Les collaborateurs de l’AZERTAC commémorent la mémoire du Leader national dans l’Allée d’Honneur VIDEO
Bakou, 1er mars, AZERTAC
A l’occasion du 105e anniversaire de l’Agence d’information d’Etat d’Azerbaïdjan (AZERTAC), les collaborateurs de l’agence ont visité le 1er mars l’Allée d’Honneur où ils ont rendu hommage à la mémoire d’Heydar Aliyev, Leader national du peuple azerbaïdjanais, déposant des fleurs devant sa tombe.
La mémoire de l’académicienne Zarifa Aliyeva, éminente spécialiste en ophtalmologie, a également été honorée et des fleurs ont été déposées sur sa tombe.

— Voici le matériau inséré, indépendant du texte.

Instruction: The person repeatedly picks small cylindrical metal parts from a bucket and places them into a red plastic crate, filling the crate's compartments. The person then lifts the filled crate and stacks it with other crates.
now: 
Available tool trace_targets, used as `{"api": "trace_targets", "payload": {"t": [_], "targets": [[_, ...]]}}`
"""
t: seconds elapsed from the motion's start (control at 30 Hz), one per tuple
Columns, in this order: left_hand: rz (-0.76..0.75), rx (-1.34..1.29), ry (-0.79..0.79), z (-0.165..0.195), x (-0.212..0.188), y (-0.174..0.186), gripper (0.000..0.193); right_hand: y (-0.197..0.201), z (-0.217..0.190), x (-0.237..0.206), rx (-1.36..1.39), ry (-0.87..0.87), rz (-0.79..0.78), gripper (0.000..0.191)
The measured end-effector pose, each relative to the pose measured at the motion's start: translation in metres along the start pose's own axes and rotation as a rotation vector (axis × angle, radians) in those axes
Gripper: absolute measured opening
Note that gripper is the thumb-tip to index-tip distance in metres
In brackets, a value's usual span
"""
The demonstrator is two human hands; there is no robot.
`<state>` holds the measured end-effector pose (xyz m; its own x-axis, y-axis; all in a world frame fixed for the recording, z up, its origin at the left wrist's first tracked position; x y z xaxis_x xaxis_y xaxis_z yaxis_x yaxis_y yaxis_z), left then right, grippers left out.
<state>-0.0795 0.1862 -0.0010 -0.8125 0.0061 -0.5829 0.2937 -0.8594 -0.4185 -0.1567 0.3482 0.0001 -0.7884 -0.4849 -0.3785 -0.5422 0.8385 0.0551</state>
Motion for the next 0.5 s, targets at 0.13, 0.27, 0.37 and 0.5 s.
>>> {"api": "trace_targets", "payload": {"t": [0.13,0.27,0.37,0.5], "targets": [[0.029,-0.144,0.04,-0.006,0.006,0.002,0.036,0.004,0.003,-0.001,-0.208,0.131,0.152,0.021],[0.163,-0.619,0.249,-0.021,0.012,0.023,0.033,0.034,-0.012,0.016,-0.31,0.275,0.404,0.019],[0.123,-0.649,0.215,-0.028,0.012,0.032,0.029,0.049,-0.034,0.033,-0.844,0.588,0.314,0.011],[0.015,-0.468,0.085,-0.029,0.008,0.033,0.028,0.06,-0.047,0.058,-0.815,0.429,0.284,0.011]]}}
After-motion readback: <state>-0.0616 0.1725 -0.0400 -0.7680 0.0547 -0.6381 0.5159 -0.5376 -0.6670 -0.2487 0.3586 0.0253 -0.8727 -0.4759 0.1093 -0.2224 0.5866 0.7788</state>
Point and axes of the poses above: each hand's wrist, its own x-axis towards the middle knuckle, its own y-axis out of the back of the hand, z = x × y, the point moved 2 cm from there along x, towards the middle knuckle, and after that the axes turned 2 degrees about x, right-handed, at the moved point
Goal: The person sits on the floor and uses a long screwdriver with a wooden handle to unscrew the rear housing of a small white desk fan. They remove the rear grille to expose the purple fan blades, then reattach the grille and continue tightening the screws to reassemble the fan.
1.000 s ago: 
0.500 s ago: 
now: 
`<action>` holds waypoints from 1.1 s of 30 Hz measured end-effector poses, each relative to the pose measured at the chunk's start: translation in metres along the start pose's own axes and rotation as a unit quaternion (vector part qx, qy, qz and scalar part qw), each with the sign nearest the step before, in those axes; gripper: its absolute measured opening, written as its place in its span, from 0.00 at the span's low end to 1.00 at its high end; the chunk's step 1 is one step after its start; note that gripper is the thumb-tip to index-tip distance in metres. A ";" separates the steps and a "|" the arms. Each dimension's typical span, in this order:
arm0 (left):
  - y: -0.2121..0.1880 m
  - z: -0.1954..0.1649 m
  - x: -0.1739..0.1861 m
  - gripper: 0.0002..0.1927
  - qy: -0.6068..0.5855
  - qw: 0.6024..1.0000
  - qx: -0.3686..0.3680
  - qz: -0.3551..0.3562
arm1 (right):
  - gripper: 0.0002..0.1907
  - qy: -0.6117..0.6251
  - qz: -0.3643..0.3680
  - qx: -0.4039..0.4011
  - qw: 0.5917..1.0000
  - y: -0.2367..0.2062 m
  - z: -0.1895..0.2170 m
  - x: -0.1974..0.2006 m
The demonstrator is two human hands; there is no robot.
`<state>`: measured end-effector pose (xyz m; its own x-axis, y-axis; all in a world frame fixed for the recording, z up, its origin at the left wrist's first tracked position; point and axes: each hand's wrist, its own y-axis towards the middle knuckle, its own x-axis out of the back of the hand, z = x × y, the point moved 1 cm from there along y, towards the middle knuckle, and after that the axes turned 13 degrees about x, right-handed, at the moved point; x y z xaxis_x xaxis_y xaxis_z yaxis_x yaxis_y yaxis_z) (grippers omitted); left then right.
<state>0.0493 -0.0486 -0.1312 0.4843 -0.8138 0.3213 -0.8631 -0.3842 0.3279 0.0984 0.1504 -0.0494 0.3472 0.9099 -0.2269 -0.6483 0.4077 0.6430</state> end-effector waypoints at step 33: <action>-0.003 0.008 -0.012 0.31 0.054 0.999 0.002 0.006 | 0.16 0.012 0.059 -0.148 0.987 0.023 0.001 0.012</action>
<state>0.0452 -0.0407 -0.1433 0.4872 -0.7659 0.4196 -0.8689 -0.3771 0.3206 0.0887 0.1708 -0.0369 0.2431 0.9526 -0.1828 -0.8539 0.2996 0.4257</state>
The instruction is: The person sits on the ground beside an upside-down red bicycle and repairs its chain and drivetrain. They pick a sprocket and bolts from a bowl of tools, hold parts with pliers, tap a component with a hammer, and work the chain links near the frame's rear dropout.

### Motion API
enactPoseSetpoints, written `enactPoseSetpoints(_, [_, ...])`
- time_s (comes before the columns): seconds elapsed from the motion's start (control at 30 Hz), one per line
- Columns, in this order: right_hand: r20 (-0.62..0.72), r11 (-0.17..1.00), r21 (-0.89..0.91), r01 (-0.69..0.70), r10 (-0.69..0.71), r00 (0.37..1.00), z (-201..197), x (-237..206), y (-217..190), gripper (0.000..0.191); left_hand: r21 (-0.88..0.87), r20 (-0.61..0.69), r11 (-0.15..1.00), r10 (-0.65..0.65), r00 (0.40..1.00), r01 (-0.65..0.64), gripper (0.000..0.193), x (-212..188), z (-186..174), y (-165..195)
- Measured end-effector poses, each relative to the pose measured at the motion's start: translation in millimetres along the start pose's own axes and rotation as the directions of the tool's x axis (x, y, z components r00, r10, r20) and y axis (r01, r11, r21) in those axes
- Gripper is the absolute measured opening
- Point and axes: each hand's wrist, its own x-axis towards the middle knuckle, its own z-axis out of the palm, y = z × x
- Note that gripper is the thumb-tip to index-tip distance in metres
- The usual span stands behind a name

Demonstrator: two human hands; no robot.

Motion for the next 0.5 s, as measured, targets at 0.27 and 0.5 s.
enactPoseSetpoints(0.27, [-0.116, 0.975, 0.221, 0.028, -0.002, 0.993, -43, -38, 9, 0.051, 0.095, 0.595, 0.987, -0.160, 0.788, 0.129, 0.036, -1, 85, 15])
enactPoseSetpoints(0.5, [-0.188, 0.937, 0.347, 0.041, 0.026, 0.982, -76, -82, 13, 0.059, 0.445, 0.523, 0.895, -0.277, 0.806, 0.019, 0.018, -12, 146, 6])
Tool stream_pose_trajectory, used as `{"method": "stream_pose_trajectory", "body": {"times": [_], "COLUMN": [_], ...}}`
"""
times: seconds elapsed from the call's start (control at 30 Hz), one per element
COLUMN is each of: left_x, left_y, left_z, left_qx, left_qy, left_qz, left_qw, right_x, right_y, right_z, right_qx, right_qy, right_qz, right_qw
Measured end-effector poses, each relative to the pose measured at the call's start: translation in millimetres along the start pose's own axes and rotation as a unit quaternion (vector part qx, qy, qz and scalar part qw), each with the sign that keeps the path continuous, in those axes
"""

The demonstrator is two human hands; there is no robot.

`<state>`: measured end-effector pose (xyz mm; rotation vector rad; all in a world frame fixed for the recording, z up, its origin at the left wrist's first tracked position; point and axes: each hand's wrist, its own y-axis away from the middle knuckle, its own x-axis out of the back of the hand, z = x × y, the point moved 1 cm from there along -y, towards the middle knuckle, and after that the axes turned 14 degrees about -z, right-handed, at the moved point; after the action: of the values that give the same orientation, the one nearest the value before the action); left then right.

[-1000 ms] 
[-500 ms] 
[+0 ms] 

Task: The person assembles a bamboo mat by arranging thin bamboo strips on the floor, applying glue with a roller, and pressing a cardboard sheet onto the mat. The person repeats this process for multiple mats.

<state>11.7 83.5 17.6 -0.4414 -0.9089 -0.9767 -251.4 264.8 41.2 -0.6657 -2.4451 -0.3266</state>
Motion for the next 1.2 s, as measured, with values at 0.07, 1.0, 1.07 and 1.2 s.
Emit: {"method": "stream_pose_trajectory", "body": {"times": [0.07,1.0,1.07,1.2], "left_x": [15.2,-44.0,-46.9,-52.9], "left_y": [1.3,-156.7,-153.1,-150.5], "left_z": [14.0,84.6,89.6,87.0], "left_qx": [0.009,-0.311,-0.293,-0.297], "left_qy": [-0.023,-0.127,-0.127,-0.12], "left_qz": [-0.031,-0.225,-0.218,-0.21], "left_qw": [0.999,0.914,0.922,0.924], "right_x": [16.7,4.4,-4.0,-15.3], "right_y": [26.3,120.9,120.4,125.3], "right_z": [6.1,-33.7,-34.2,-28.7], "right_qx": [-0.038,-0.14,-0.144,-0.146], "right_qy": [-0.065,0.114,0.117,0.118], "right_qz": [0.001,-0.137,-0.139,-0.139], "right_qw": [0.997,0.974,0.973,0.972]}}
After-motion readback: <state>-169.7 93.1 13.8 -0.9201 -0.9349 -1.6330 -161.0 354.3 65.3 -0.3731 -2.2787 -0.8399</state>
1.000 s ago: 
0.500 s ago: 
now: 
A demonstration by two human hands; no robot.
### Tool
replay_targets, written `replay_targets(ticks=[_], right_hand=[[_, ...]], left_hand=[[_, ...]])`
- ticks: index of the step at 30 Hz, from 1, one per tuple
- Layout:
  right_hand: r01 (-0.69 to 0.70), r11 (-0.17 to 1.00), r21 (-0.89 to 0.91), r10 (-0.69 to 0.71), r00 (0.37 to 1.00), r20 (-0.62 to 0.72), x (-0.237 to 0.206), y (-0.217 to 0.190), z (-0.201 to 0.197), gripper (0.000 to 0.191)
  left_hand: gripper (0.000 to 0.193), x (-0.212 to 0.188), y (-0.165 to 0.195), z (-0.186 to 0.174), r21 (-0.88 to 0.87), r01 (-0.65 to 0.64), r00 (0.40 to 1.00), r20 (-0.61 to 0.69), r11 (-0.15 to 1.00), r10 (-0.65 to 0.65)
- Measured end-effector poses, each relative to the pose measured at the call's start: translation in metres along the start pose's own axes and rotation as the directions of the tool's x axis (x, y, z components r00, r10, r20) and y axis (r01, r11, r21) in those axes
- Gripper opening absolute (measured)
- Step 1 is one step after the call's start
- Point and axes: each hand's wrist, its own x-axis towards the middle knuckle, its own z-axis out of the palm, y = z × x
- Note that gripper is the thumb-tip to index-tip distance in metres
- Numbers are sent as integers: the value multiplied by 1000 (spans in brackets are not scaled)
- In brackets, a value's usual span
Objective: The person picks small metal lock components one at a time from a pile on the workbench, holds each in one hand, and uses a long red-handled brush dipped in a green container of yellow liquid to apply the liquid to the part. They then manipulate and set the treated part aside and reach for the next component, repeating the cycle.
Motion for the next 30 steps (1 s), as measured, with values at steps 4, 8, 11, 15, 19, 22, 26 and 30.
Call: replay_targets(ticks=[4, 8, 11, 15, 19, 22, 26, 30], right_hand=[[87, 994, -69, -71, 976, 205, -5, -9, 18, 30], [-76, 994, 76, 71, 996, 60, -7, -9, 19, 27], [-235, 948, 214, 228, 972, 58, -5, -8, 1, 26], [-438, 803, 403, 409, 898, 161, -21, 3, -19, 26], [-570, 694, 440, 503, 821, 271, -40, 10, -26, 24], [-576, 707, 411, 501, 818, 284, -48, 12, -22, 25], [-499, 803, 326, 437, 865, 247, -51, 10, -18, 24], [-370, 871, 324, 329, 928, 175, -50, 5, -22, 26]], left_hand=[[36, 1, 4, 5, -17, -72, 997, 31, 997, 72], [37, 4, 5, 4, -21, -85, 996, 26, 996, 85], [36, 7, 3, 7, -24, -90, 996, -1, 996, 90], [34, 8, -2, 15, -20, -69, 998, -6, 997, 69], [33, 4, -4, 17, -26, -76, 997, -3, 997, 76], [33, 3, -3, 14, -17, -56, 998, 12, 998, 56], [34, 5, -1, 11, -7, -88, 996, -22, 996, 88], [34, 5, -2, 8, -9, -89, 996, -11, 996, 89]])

Des fleurs ont été déposées sur les tombes d'Aziz Aliyev, éminent homme d'Etat, et de Tamerlan Aliyev, célèbre médecin.
Il convient de noter que fondée le 1er mars 1920 par le gouvernement de la République démocratique d'Azerbaïdjan, l’AZERTAC, en tant que première agence de presse nationale, a parcouru un chemin complexe, difficile et honorable. Cette année-là, le 2 mars, les premières informations signées AzerTac ont été publiées dans le journal Azerbaïdjan. Malheureusement, l’AZERTAC, héritage de la période de la République, n’a pu exister en tant que source d’information indépendante que pendant seulement 58 jours.
Après la restauration de l’indépendance de l’Azerbaïdjan, l’agence a retrouvé son nom historique : depuis le 3 mars 1995, elle a été nommée Agence télégraphique d’État auprès du Cabinet des Ministres, puis, depuis le 17 janvier 2000, renommée Agence télégraphique d’État d’Azerbaïdjan. Par une ordonnance pertinente signée par le président Ilham Aliyev le 26 février 2015, l’Agence télégraphique d’État d’Azerbaïdjan a été renommée Agence d’information d’État d’Azerbaïdjan (AZERTAC).
Ces dernières années, des accords de coopération ont été signés avec près de 50 agences de presse étrangères, et des échanges d'informations sont réalisés avec des agences opérant sur les cinq continents. Actuellement, l’AZERTAC diffuse des nouvelles en huit langues : azerbaïdjanais, anglais, russe, allemand, français, arabe, chinois et espagnol, ainsi que, pour la première fois dans la région, des vidéos en cinq langues.